The Justice Department this month opened a criminal investigation into Fed Chair Jerome Powell, which he disclosed in a startling video statement casting the probe as a pretext to advance President Trump’s desire for lower interest rates. Last week, the Supreme Court heard arguments over whether Trump can fire Fed governor Lisa Cook, with several justices expressing skepticism about the president’s authority to remove her. Trump’s advisers have suggested he is close to announcing his choice to succeed Powell, whose term as chair ends in May.The Fed is likely to make only minor changes to its policy statement Wednesday while keeping its benchmark rate in a range between 3.5% and 3.75%. If officials retain language about considering “additional adjustments” to rates, that would suggest they aren’t ready to signal a longer pause.

Twelve of 19 officials projected in December that at least one more rate cut would be appropriate this year. But the December cut drew dissents from two officials who didn’t support any reduction, and several officials who supported it did so with reservations, That means the bar for any further reduction is higher. Fed leaders will likely want a stronger consensus than they had in December. Building that consensus will require more convincing evidence that inflation is falling.

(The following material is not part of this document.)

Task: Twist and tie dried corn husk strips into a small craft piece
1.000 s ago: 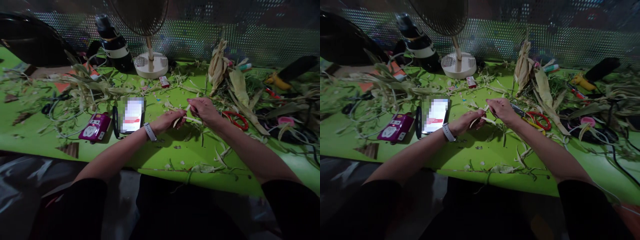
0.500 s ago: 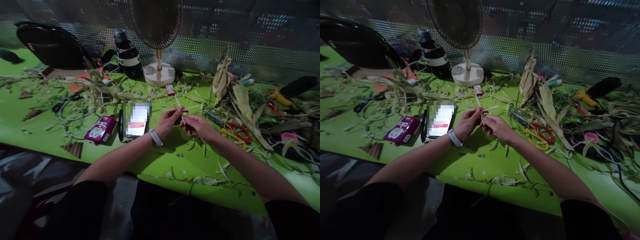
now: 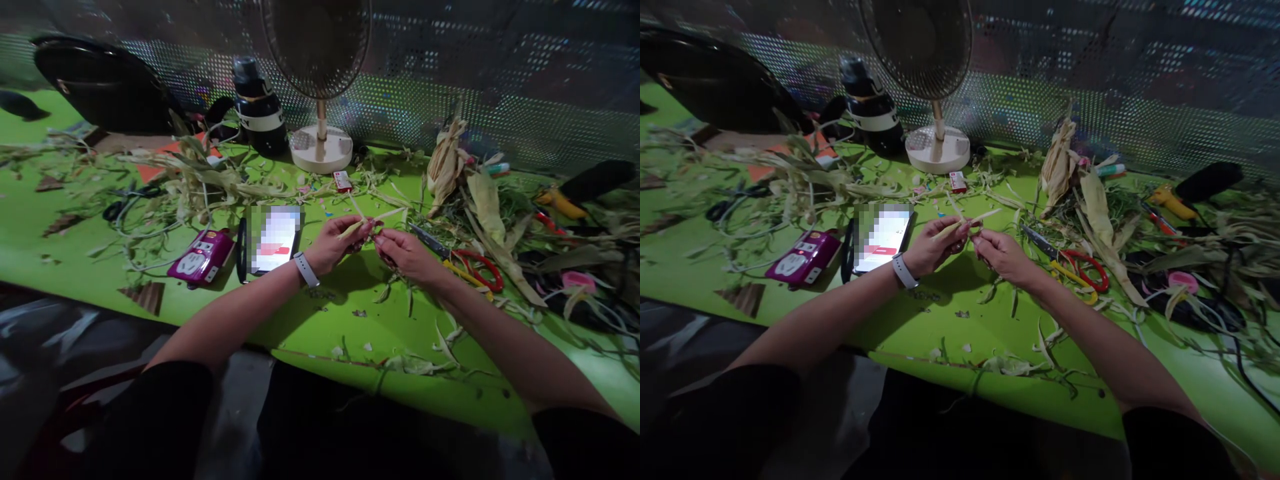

Officials disagree over how to measure that progress. Some, including Powell, have indicated comfort “looking through” the effects of tariffs, which they say they believe are resulting in a one-time increase in prices. By that measure, the underlying inflation trend is already near 2%. But others focus on the official numbers, which are likely to remain closer to 3% in the first half of this year.

It could take several months of data to bridge that gap. 

Officials will be watching inflation data closely in the first few months of the year for any sign of larger-than-usual price increases as companies reset prices for the new year. One question is whether retailers have exhausted inventories acquired before higher tariffs took effect and will begin to pass higher costs along to consumers. Muted price resets could remove one obstacle to cuts.Analysts say any rate cut before midyear would likely require deterioration in the labor market because inflation probably won’t fall fast enough to persuade skeptics before then. “Over the past 18 months, there’s basically been no progress on getting inflation down,” said Matthew Luzzetti, chief U.S. economist at Deutsche Bank. He expects the Fed’s next cut won’t come until September.

The case for continuing to cut rests on the concern that generated last year’s reductions: The job market is weaker than it appears, and higher rates have driven that softness. After accounting for expected downward revisions to government data, monthly job growth might be closer to zero than the official figures suggest, according to Fed staff estimates.

Philadelphia Fed President Anna Paulson noted that healthcare and social assistance accounted for nearly all net private-sector job growth last year. “If you think about an economy that feels solid and healthy, it seems like it would be generating jobs not just in one sector,” she said in an interview earlier this month.

At least one dissent is expected from Fed governor Stephen Miran, who has unsuccessfully pushed for more aggressive easing at every meeting since joining the committee in September. Governors Michelle Bowman and Christopher Waller, who have expressed more concern about the labor market than some of their colleagues, are also seen by analysts as potential candidates to vote for a cut.

Even if all three do so, it would represent a less fractured committee than December, when dissents came from opposite directions. Miran wanted a bigger cut while two regional Fed presidents opposed any reduction. This week, any dissents would come only from one side.

Waller’s vote could draw particular scrutiny. He is among the candidates Trump is considering to succeed Powell. A vote to cut rates—consistent with the president’s statements that he won’t pick anyone who disagrees with his demands for lower borrowing costs—could help his long-shot candidacy. A vote with the majority to hold might burnish his credentials as an independent voice but cost him the job.